Whenever a general classification contender moves into the yellow jersey in the first few days of the Tour de France, there will be question marks over whether or not he has done so too early.
With the honour of wearing the maillot jaune comes the burden of defending it for a potentially extended period, with the added responsibility that places on the shoulders of your teammates.
“It means we're car number one. From that point of view it's perfect [to have the yellow jersey],” team principal Dave Brailsford told letour.com, referring to the fact that his support vehicle will be closer to hand than those of other teams.
“If you ride on the front because you've got the jersey it kind of helps you, you're not pushing someone out of the way you're there because you're leading the race,” he added.
The rain-soaked cobbles blew the race to pieces last year, with riders coming across the line in small groups, weary, drenched, and caked in mud. Vincenzo Nibali asserted himself in what was a key day in the GC battle, and Tuesday’s stage is all the more eagerly anticipated as a result.
“It is going to be a nervous stage, you try to stay in the race and use a bit of energy, but we're willing to spend a gamble of it to get through this”, Brailsford said.
“I don't think you should read too much from this stage, it's early, it's nice to be in front but it's a bit like scoring a goal in football. Then you're really vulnerable for five minutes afterwards. I'd say we are pretty vulnerable now. It will be my message to the team.”
As for Froome himself, much was made of last year's cobble stage, where he abandoned the race before making it to the pavé. He faced some derision for that and despite not having the chance to show what he can do on the cobbles, there have been fears over how he may cope on Tuesday.

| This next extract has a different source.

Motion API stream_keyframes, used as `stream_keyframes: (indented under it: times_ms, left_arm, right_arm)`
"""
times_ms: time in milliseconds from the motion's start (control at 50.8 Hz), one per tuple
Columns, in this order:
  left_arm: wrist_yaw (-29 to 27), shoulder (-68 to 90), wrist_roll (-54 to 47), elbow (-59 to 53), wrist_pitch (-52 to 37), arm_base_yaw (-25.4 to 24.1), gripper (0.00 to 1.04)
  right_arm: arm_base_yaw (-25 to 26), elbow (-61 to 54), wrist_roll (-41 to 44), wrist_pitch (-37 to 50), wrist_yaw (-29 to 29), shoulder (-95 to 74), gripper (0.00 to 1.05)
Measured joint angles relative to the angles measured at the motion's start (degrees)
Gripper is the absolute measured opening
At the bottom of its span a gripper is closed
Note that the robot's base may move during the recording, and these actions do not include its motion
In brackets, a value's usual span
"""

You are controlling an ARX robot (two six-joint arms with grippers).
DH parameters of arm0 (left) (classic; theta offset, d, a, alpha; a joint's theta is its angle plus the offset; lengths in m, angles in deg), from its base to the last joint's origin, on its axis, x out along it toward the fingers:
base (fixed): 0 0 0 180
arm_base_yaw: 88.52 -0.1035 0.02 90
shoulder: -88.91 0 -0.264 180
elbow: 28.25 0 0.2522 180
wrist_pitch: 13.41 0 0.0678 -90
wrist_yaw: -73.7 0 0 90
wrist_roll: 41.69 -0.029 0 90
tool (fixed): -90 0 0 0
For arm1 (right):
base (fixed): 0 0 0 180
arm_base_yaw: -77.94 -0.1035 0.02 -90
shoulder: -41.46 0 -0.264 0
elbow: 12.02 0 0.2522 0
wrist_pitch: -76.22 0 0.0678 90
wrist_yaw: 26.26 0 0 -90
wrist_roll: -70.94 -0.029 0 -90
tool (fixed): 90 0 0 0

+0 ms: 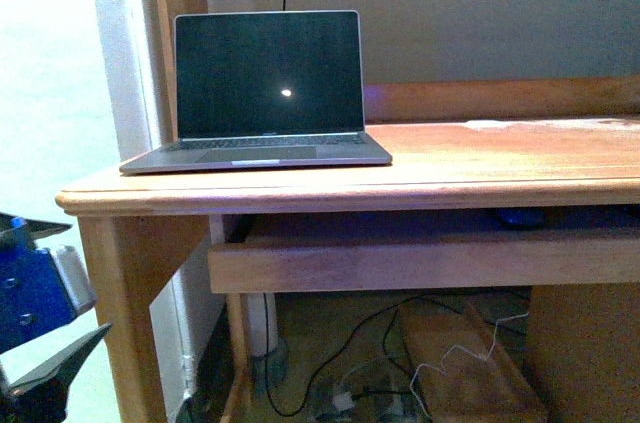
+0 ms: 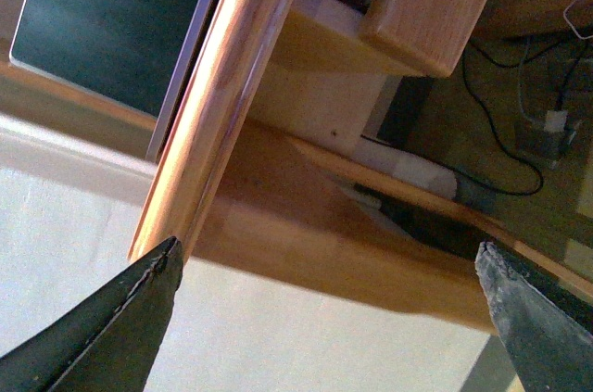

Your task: Place mouse

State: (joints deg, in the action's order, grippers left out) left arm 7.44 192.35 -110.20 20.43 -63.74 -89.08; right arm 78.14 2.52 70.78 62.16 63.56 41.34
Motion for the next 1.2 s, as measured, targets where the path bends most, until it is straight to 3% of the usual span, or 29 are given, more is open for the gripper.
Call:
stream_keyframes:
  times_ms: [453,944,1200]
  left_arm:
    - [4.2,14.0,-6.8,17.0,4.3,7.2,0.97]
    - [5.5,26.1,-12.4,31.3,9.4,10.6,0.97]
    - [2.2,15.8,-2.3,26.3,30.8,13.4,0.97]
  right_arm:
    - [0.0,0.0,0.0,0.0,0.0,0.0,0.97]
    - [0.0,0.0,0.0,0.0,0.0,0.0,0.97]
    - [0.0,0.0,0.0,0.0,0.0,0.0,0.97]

Nevertheless, Froome is fond of the cobbles and is raring to get stuck in, according to Sky directeur sportif Nicolas Portal.
“He likes them. When we did our recon last month, he charged into all the sectors,” Portal told L'Equipe. “At times I was a bit worried about that. When we studied the cobbles a few months ago he was like an animal within. He is ready. He really wants to do well in this stage because he doesn’t have any apprehension.”
Portal confirmed that the Sky riders will be riding the Pinarello that was developed for Paris-Roubaix earlier this year, with its rear suspension. He said that Ian Stannard, Geraint Thomas and Luke Rowe will be the key men for Froome in the stage but that it remains to be seen exactly how they are used, and reiterated Brailsford’s belief that the front is the place to be.
“It’s not necessarily about the legs. It’s about positioning, the team spirit. At Sky, we have made a choice: we ride at the front.”